Below is a listing; write it out exactly and drop any images from it.

Given entries:
"""

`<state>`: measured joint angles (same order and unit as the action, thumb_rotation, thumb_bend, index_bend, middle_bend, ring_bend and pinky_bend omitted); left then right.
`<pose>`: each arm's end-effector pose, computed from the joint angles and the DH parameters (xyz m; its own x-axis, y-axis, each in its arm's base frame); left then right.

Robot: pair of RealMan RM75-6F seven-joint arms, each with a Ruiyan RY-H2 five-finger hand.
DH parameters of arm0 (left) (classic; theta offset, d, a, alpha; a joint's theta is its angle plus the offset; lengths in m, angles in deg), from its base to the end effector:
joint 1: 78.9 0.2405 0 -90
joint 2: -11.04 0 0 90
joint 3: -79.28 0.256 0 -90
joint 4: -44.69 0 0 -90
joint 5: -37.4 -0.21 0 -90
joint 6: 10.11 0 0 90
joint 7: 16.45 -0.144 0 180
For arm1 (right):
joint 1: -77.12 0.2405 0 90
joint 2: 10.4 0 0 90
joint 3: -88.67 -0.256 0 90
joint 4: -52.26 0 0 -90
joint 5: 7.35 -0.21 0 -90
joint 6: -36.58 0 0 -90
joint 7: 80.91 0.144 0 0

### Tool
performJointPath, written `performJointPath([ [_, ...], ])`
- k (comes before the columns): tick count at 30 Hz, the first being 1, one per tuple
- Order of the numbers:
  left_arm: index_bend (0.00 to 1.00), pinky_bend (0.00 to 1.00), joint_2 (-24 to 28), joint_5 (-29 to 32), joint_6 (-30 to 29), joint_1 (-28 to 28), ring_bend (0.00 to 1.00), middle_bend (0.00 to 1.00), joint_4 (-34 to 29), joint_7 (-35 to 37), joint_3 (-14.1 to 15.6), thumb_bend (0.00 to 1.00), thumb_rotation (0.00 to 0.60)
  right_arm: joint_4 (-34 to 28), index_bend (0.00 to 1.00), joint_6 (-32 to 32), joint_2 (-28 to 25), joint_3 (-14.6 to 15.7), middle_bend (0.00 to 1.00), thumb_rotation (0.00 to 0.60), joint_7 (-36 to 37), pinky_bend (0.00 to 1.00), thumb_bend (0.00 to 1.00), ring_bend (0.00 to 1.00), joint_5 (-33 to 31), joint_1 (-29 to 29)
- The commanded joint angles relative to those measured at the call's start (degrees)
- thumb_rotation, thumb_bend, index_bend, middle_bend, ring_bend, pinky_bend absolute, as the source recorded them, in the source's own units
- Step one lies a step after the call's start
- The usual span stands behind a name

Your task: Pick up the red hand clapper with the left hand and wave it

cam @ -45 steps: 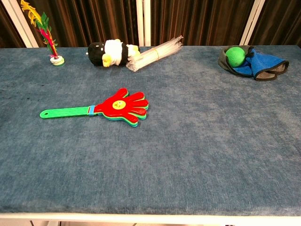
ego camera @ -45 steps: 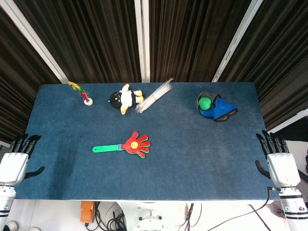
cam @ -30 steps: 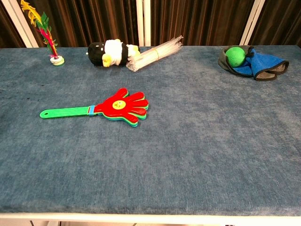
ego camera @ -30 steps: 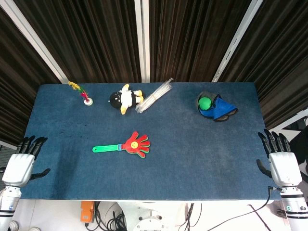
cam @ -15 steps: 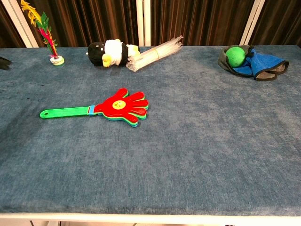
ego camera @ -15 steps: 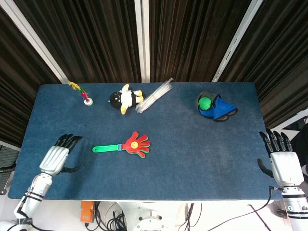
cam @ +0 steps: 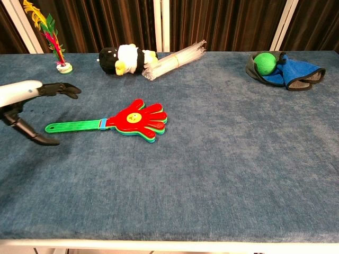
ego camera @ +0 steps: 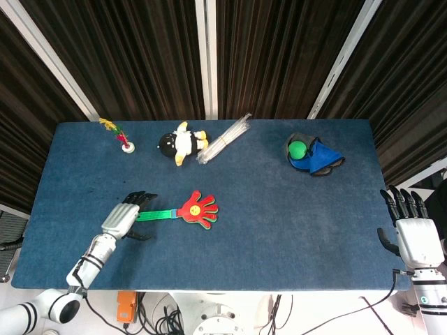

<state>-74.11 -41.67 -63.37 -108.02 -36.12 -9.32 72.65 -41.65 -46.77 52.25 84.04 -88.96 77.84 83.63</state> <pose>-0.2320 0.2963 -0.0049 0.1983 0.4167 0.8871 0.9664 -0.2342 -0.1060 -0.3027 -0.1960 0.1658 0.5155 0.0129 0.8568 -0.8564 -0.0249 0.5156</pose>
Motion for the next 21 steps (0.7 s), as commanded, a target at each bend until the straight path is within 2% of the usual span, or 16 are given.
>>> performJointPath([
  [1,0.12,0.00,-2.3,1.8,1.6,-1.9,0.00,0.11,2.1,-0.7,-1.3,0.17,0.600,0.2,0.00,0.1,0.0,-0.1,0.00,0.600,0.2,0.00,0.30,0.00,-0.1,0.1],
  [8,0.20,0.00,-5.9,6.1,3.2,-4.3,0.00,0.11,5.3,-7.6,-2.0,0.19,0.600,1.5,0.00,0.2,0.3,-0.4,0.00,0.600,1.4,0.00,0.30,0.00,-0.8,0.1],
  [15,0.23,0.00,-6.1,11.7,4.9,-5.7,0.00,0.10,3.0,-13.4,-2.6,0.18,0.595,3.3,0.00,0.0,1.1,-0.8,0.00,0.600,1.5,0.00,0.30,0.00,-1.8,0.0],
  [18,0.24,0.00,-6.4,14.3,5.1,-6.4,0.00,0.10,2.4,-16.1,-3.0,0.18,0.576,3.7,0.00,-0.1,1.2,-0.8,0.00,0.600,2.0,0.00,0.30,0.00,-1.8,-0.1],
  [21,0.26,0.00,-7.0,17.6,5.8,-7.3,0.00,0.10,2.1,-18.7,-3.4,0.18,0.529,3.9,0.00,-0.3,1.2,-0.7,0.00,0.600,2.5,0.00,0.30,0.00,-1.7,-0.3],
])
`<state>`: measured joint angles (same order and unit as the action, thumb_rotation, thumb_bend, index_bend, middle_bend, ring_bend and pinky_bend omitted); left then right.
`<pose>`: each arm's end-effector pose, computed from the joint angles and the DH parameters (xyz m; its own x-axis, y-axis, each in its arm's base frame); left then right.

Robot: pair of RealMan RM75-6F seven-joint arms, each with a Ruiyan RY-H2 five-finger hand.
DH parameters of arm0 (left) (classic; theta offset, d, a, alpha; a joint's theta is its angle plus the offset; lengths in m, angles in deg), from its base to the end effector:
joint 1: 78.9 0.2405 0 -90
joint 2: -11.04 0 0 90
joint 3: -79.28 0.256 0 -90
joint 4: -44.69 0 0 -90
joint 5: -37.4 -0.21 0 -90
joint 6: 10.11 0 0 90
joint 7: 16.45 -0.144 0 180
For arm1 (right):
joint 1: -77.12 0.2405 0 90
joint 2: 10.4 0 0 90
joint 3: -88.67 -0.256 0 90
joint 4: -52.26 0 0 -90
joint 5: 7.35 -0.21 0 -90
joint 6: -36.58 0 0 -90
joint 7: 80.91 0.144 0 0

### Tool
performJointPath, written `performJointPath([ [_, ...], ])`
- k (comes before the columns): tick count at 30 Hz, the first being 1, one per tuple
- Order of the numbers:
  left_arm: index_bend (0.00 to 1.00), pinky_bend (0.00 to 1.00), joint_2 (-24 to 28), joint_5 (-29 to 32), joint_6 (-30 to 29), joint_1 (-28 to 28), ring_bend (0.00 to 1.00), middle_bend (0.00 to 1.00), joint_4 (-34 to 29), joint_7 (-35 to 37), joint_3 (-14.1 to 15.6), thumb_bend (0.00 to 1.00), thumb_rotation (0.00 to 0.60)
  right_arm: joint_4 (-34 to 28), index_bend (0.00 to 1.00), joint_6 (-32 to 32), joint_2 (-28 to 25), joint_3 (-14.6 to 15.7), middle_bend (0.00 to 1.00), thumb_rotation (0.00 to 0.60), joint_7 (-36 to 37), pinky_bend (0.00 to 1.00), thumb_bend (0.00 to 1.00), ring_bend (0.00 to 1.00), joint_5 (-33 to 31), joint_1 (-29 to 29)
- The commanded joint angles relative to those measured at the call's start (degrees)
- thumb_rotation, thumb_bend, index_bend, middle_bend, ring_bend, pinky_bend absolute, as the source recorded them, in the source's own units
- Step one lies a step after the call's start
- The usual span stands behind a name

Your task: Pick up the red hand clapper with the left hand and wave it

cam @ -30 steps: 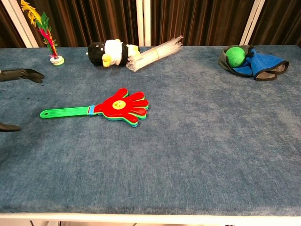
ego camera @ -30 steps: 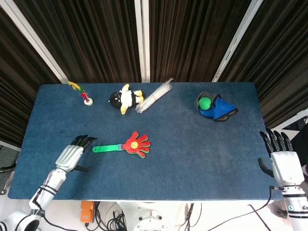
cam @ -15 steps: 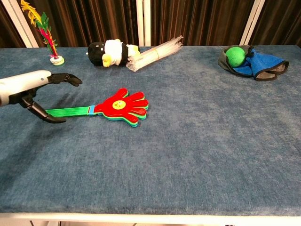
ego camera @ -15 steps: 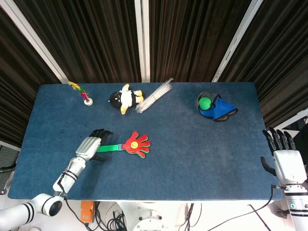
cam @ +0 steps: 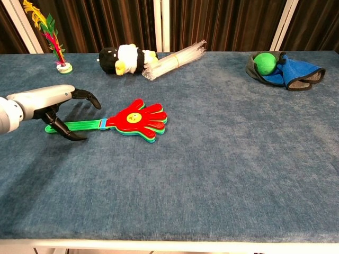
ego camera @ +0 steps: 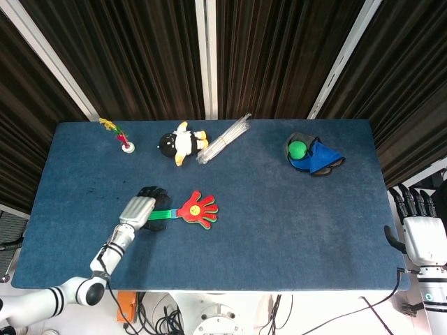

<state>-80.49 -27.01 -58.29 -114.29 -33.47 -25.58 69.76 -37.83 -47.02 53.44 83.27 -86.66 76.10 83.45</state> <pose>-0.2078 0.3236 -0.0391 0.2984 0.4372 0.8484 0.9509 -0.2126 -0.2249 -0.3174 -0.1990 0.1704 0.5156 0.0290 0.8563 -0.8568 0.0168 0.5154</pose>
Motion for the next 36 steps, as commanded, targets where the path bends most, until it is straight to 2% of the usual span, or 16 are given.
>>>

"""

Reply:
`<state>`: measured joint angles (same order and unit as the action, thumb_rotation, thumb_bend, index_bend, middle_bend, ring_bend and pinky_bend omitted); left then right.
`<pose>`: each arm's end-effector pose, computed from the joint angles and the DH parameters (xyz m; its own x-axis, y-axis, each in its arm's base frame); left then right.

Robot: pair of RealMan RM75-6F seven-joint arms, each with a Ruiyan RY-H2 five-finger hand.
DH parameters of arm0 (left) (classic; theta offset, d, a, alpha; a joint's theta is its angle plus the offset; lengths in m, angles in deg), from its base to the end effector:
joint 1: 78.9 0.2405 0 -90
joint 2: -11.04 0 0 90
joint 3: -79.28 0.256 0 -90
joint 4: -44.69 0 0 -90
joint 5: -37.4 -0.21 0 -90
joint 6: 10.11 0 0 90
joint 7: 16.45 -0.144 0 180
For arm1 (right):
joint 1: -77.12 0.2405 0 90
joint 2: 10.4 0 0 90
joint 3: -88.67 -0.256 0 90
joint 4: -52.26 0 0 -90
joint 5: 7.35 -0.21 0 -90
joint 6: -36.58 0 0 -90
joint 7: 80.91 0.144 0 0

### Tool
performJointPath, written `performJointPath([ [_, ...], ])`
- k (comes before the columns): tick count at 30 Hz, the first being 1, one per tuple
- Order of the numbers:
  left_arm: index_bend (0.00 to 1.00), pinky_bend (0.00 to 1.00), joint_2 (-24 to 28), joint_5 (-29 to 32), joint_6 (-30 to 29), joint_1 (-28 to 28), ring_bend (0.00 to 1.00), middle_bend (0.00 to 1.00), joint_4 (-34 to 29), joint_7 (-35 to 37), joint_3 (-14.1 to 15.6), thumb_bend (0.00 to 1.00), thumb_rotation (0.00 to 0.60)
  right_arm: joint_4 (-34 to 28), index_bend (0.00 to 1.00), joint_6 (-32 to 32), joint_2 (-28 to 25), joint_3 (-14.6 to 15.7), middle_bend (0.00 to 1.00), thumb_rotation (0.00 to 0.60), joint_7 (-36 to 37), pinky_bend (0.00 to 1.00), thumb_bend (0.00 to 1.00), ring_bend (0.00 to 1.00), joint_5 (-33 to 31), joint_1 (-29 to 29)
- The commanded joint angles relative to those measured at the call's start (degrees)
- thumb_rotation, thumb_bend, index_bend, middle_bend, ring_bend, pinky_bend absolute, as the source recorded them, in the source's own units
- Step one lies a step after the call's start
- The usual span stands behind a name

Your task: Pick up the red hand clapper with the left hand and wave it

cam @ -45 steps: 
ego camera @ -45 steps: 
cam @ -30 steps: 
ego camera @ -30 steps: 
cam @ -15 steps: 
ego camera @ -15 steps: 
cam @ +0 steps: 
ego camera @ +0 steps: 

<state>-74.11 -41.67 -63.37 -108.02 -36.12 -9.32 72.65 -41.65 -46.77 52.25 84.04 -88.96 77.84 83.63</state> <pose>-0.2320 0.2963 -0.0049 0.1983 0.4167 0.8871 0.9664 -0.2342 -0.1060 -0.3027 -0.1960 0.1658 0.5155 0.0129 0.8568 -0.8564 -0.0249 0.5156</pose>
Motion for the next 21 steps (0.7 s), as commanded, a target at each bend until the straight path is within 2% of the usual span, or 16 are given.
>>> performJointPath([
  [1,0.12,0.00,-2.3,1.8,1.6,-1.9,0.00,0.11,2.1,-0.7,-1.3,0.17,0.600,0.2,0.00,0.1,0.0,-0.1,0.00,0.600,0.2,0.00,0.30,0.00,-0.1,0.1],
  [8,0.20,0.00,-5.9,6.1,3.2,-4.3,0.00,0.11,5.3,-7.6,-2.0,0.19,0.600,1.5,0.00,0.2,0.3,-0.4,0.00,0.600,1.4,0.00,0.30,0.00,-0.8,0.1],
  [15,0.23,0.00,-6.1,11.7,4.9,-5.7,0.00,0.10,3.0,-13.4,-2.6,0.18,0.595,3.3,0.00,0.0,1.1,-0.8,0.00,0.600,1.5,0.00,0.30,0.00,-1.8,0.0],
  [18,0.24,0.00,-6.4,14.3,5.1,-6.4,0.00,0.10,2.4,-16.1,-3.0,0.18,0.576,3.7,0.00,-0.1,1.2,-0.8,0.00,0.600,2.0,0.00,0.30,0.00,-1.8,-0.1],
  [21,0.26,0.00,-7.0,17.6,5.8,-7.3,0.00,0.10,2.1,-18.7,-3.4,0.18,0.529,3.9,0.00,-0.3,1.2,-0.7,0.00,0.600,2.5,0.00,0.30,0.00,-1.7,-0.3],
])
`<state>`: measured joint angles (same order and unit as the action, thumb_rotation, thumb_bend, index_bend, middle_bend, ring_bend and pinky_bend omitted); left then right.
`<pose>`: each arm's end-effector pose, computed from the joint angles and the DH parameters (xyz m; its own x-axis, y-axis, each in its arm's base frame); left then right.

Robot: pair of RealMan RM75-6F seven-joint arms, each with a Ruiyan RY-H2 five-finger hand.
DH parameters of arm0 (left) (classic; theta offset, d, a, alpha; a joint's theta is its angle plus the offset; lengths in m, angles in deg), from its base to the end effector:
joint 1: 78.9 0.2405 0 -90
joint 2: -11.04 0 0 90
joint 3: -79.28 0.256 0 -90
joint 4: -44.69 0 0 -90
joint 5: -37.4 -0.21 0 -90
joint 6: 10.11 0 0 90
joint 7: 16.45 -0.144 0 180
For arm1 (right):
joint 1: -77.12 0.2405 0 90
joint 2: 10.4 0 0 90
joint 3: -88.67 -0.256 0 90
joint 4: -52.26 0 0 -90
joint 5: 7.35 -0.21 0 -90
joint 6: -36.58 0 0 -90
joint 7: 80.91 0.144 0 0

### Tool
performJointPath, written `performJointPath([ [_, ...], ])`
- k (comes before the columns): tick count at 30 Hz, the first being 1, one per tuple
- Order of the numbers:
  left_arm: index_bend (0.00 to 1.00), pinky_bend (0.00 to 1.00), joint_2 (-24 to 28), joint_5 (-29 to 32), joint_6 (-30 to 29), joint_1 (-28 to 28), ring_bend (0.00 to 1.00), middle_bend (0.00 to 1.00), joint_4 (-34 to 29), joint_7 (-35 to 37), joint_3 (-14.1 to 15.6), thumb_bend (0.00 to 1.00), thumb_rotation (0.00 to 0.60)
  right_arm: joint_4 (-34 to 28), index_bend (0.00 to 1.00), joint_6 (-32 to 32), joint_2 (-28 to 25), joint_3 (-14.6 to 15.7), middle_bend (0.00 to 1.00), thumb_rotation (0.00 to 0.60), joint_7 (-36 to 37), pinky_bend (0.00 to 1.00), thumb_bend (0.00 to 1.00), ring_bend (0.00 to 1.00), joint_5 (-33 to 31), joint_1 (-29 to 29)
- The commanded joint angles relative to those measured at the call's start (degrees)
- thumb_rotation, thumb_bend, index_bend, middle_bend, ring_bend, pinky_bend absolute, as the source recorded them, in the source's own units
- Step one lies a step after the call's start
- The usual span stands behind a name

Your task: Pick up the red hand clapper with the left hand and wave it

cam @ -30 steps: 
ego camera @ -30 steps: 
cam @ -15 steps: 
ego camera @ -15 steps: 
cam @ +0 steps: 
ego camera @ +0 steps: 

<state>-80.49 -27.01 -58.29 -114.29 -33.47 -25.58 69.76 -37.83 -47.02 53.44 83.27 -86.66 76.10 83.45</state> <pose>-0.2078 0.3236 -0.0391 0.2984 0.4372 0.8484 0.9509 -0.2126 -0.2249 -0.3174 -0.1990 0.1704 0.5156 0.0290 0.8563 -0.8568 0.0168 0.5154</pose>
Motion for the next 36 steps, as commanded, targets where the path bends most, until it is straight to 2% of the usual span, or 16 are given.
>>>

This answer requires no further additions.